Cruise, a General Motors robotaxi unit, has announced a voluntary recall of 300 vehicles to update their automated driving software. The move was necessitated by the recent crash of one of their self-driving vehicles into the back of a San Francisco bus.
The collision which occurred on March 23 was blamed on a software error in a Cruise automated vehicle (AV) which resulted in inaccurately predicting the movement of an articulated San Francisco Transit Authority bus. Thankfully, the crash only resulted in moderate damage to the Cruise with no injuries reported.
According to the company’s filing with the National Highway Traffic Safety Administration (NHTSA), the software update was made on March 25 to address concerns that the system may wrongly predict the movement of tractor-trailers, buses, and other articulated vehicles.
“Fender benders like this rarely happen to our AVs, but this incident was unique,” said Cruise CEO Kyle Vogt. “We do not expect our vehicles to run into the back of a city bus under any conditions, so even a single incident like this was worthy of immediate and careful study.”
In another filing with California, the company said the AV was driving on Haight Street when a bus halted ahead of it and the Cruise hit the rear bumper. Vogt claimed the Cruise braked to avoid the collision but it was already too late.
“The bus’s behavior was reasonable and predictable. It pulled out into a lane of traffic from a bus stop and then came to a stop,” Vogt explained. “Although our car did brake in response, it applied the brakes too late and rear-ended the bus at about 10 mph.”
Vogt claimed that the bus obscured the AV’s view as it pulled out in its front. The company chief said the crash is the first of its kind recorded in the company’s AV fleet.
Cruise is optimistic that such an accident will not recur
According to Cruise, the software update has fixed the issue that led to the March 23 collision. The company is also optimistic that there will not be a repeat of such. After a similar crash in June 2022, Cruise recalled 80 self-driving vehicles in San Francisco and updated their software. Two injuries were recorded in that crash.
However, NHTSA expressed concern about Cruise’s updated software saying it could “incorrectly predict” the path of an oncoming vehicle.
In December of last year, the regulatory body launched an official probe into Cruise autonomous driving system after it received a report of incidents where Cruise AVs “may engage in inappropriately hard braking or become immobilized”.
Cruise driverless taxis started operating in San Francisco in 2022, making it the first of its kind in a major city. Although the company has had several incidents with its AV, it plans to go ahead with the expansion of its operations to other major cities like Phoenix and Austin this year.

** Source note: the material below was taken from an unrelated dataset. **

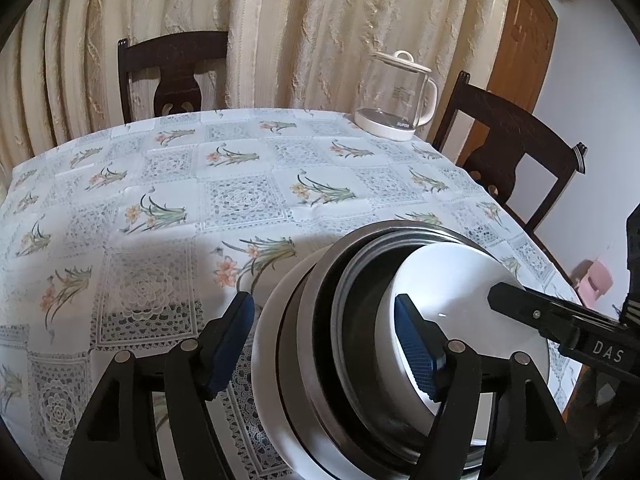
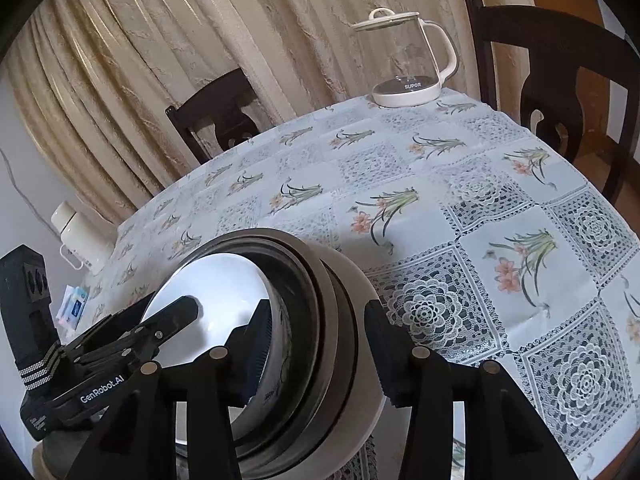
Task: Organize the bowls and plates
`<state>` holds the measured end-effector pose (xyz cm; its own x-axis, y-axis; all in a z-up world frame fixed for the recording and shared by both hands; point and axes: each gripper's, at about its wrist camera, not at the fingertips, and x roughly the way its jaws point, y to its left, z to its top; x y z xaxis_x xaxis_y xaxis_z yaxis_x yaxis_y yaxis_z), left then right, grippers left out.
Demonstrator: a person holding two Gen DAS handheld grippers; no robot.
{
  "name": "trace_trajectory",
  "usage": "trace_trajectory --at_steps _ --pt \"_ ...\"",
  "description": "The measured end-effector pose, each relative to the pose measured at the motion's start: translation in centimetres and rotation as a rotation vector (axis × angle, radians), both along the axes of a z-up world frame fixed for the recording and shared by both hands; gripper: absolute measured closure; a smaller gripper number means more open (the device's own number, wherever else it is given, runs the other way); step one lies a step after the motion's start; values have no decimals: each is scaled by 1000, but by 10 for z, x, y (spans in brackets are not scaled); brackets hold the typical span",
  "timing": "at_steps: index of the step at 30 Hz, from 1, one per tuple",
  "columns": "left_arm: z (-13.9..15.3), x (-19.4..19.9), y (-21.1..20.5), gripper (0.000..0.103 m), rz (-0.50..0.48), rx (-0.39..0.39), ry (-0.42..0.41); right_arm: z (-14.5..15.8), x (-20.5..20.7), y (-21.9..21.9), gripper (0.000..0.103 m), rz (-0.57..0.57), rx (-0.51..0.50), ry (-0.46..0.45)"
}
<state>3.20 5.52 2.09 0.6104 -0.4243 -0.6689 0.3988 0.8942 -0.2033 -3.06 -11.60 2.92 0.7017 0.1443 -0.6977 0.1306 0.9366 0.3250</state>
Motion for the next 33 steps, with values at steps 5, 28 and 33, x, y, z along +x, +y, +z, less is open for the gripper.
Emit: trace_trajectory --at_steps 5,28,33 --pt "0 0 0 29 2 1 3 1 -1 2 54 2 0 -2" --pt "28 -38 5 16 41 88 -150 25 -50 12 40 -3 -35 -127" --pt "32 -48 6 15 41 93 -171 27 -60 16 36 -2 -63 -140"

Dashcam footage shows AVs clogging San Francisco roads
The introduction of AV on San Francisco roads has been chaotic. In one incident on a rainy Sunday evening, the oncoming AV belonging to Waymo stopped in the middle of the road, making it impossible for the eastbound 54 Felton line bus to continue its journey.
Since September 2022, there has been a long list of similar incidents involving AVs. WIRED obtained several surveillance videos from trains and buses which show the extent of disruptions AVs have been doing on San Francisco roads since their introduction.

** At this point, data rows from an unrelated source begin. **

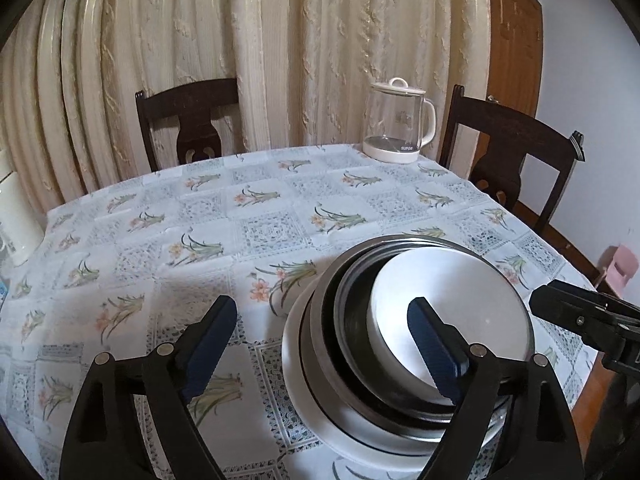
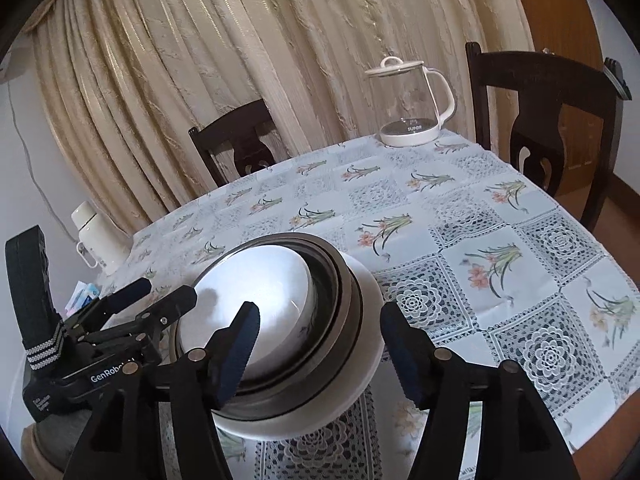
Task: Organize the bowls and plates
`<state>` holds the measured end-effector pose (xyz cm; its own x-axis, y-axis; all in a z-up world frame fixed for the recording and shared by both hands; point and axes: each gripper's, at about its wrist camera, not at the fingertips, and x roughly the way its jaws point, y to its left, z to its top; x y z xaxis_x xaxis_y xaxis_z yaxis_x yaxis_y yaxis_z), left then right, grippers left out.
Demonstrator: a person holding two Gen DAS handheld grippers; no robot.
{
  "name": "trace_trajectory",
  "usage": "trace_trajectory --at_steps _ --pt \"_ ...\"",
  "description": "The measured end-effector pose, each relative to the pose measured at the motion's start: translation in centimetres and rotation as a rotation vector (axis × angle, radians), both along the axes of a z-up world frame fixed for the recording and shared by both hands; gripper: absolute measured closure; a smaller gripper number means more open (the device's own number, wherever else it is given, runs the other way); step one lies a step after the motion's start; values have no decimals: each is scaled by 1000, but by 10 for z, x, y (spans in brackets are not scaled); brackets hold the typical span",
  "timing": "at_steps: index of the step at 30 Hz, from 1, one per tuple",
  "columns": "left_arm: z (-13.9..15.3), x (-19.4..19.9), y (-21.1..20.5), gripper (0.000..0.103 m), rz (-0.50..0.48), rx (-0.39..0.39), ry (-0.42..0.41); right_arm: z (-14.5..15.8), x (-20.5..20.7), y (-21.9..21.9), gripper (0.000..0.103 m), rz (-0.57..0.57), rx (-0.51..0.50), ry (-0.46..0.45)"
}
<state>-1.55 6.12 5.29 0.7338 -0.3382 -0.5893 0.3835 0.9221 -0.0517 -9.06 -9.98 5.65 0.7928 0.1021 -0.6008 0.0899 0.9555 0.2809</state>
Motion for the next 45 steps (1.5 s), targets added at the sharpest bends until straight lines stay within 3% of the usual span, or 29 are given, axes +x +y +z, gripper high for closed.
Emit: trace_trajectory --at_steps 7,12,15,20,28,45 --pt "3 -14 2 13 6 18 -27 -1 -12 4 29 5 -17 -12" --pt "2 -26 6 6 10 39 -35 -5 -19 13 8 18 -71 -26" --pt "-1 -35 6 4 20 77 -46 -7 -24 21 1 16 -136 -31" --pt "-11 -50 6 2 43 169 -84 -10 -29 33 1 23 -217 -39" --pt "-14 -66 22 0 65 170 -117 -9 -40 51 0 55 -313 -88" --pt "-38 -78 38 0 60 194 -58 -30 -42 65 0 124 -280 21"
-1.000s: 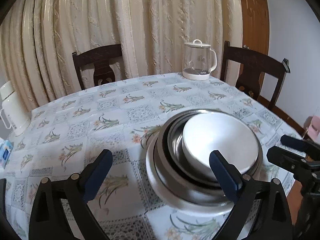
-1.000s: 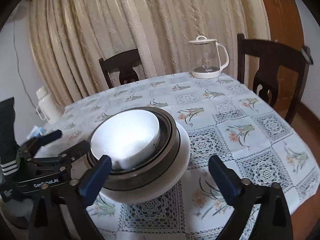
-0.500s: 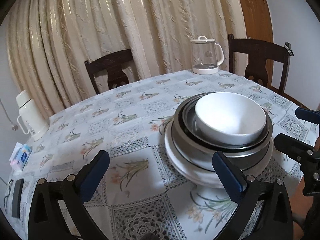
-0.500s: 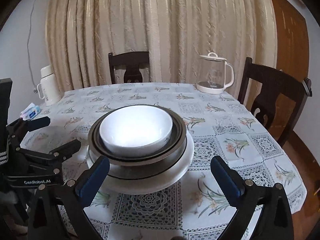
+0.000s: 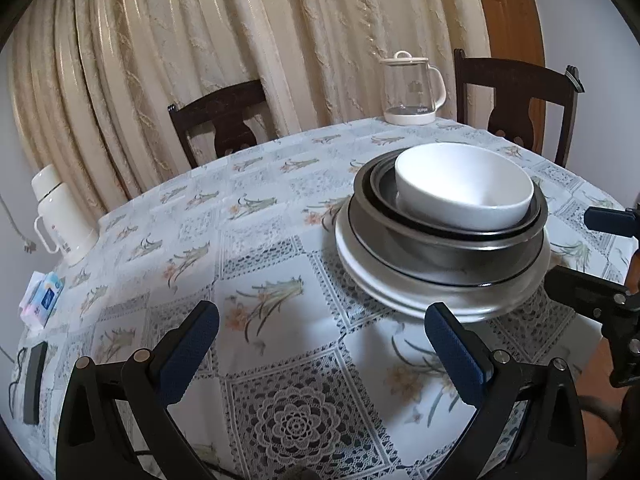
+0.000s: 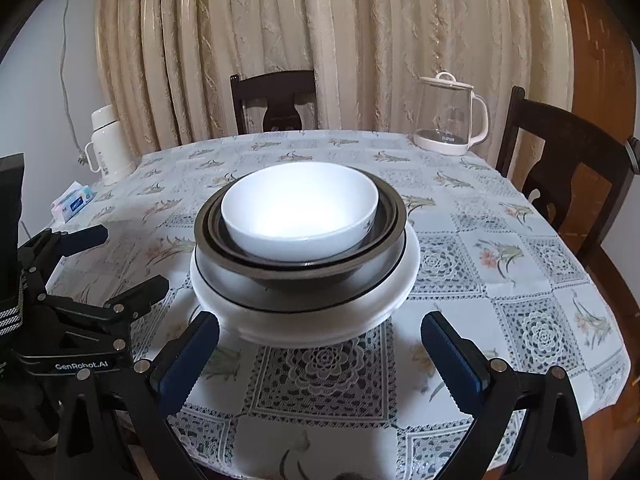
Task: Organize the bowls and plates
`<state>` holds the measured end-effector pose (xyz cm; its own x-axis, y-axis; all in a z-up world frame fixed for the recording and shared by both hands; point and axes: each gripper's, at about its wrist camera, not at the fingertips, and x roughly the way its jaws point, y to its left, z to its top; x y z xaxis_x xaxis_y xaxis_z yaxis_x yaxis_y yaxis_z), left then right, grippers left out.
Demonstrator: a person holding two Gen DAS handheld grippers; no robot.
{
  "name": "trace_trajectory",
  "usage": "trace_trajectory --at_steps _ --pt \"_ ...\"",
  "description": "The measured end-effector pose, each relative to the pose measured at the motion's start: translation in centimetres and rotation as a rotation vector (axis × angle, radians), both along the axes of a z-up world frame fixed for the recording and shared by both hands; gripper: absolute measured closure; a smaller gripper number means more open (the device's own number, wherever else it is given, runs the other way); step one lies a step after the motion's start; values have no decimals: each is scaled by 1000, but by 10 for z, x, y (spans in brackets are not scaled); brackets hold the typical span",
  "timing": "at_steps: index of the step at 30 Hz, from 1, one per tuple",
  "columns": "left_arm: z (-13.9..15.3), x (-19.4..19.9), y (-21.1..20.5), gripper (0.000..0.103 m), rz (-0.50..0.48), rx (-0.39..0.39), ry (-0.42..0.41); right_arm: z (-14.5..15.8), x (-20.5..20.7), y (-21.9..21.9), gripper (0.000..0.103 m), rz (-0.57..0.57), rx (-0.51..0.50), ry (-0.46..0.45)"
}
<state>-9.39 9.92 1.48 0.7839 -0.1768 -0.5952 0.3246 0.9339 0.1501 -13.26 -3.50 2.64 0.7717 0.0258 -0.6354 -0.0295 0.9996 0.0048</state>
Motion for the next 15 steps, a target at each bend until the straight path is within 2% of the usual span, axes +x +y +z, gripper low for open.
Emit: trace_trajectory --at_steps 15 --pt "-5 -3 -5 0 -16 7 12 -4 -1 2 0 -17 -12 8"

Notwithstanding the level of chaos already being experienced by San Francisco drivers because of driverless vehicles, Cruise and Waymo plans to add more robotaxis to San Francisco streets, cover more territories, and run all hours.
Both Cruise and Waymo have logged over a million driverless miles. The companies said they learn from every incident to make the driverless fleet safer and push them forward. It is up to California state regulators to approve the expansion of AVs. However, San Francisco officials continue to press the state to restrict AVs until most of the issues subside.

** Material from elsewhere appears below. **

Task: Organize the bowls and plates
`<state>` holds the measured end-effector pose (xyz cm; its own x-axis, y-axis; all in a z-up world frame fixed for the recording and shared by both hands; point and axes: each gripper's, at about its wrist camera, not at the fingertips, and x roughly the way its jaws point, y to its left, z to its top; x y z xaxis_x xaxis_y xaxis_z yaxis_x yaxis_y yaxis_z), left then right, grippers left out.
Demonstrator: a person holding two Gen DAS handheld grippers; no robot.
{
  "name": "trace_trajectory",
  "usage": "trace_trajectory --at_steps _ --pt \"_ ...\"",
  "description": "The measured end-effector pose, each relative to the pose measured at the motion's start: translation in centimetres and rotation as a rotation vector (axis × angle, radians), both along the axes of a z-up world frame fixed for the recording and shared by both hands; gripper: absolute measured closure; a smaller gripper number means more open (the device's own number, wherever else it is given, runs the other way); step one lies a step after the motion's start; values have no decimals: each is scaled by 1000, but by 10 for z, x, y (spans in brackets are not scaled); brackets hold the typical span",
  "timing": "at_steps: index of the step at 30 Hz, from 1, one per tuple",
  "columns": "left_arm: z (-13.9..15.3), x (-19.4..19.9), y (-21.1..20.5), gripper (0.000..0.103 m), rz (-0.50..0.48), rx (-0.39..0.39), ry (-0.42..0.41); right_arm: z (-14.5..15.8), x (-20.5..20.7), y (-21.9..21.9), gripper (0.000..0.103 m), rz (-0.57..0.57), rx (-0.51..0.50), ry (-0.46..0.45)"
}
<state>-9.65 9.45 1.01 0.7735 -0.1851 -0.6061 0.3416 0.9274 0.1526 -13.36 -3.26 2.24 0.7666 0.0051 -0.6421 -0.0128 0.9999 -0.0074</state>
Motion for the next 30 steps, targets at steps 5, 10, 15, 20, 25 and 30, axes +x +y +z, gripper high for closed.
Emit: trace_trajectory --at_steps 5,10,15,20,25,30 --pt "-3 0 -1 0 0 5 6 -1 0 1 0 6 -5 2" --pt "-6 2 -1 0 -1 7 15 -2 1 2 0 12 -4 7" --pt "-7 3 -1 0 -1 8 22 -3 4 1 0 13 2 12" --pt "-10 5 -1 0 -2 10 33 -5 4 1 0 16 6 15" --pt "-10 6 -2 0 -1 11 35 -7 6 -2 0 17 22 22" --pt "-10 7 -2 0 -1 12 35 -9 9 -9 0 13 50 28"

Although San Francisco officials said that they support new technology they also want AV operators to show progress in addressing failures like random stops in front of trains and buses.
“What we are seeing is a significant uptick in traffic and other kinds of chaos on our streets,” said Jeffery Tumlin, director of transportation at San Francisco Municipal Transportation Agency (popularly called Muni). “We are very concerned that if autonomous vehicles are allowed limitless, driverless operations in San Francisco that the traffic impacts grow exponentially.”
Driverless vehicles need to be smarter to fit in
In the incident where a Waymo driverless vehicle blocked a 54 bus, a human driver would have reversed to make way for the bus to pass because the 54 buses are not allowed to reverse without a supervisor. Instead, the Waymo Driver (the name the company calls its driverless technology) alerted a remote “fleet response specialist” to help.
Waymo spokesperson Sandy Karp explained that the remote fleet specialist provided guidance to the car that “was not ideal under the circumstances” making it challenging for the AV to resume driving. However, Karp did not explain why the fleet response specialist was unable to help.
“I can’t move the bus,” the driver expressed his frustration to one of the two riders on board. “The car is automatic driving. This one is not smart yet. Not smart. Not good.”
Tumlin wants AV operators to prioritize responding to problems along key transit routes as well as the concern that crews will struggle to keep up if the AV fleet expands further. The delays occasioned by AV stops dampen public transport reliability perception and can push riders to explore other alternatives.
AV operators are testing driverless technologies in other major US transit cities like New York, Los Angeles, and Austin.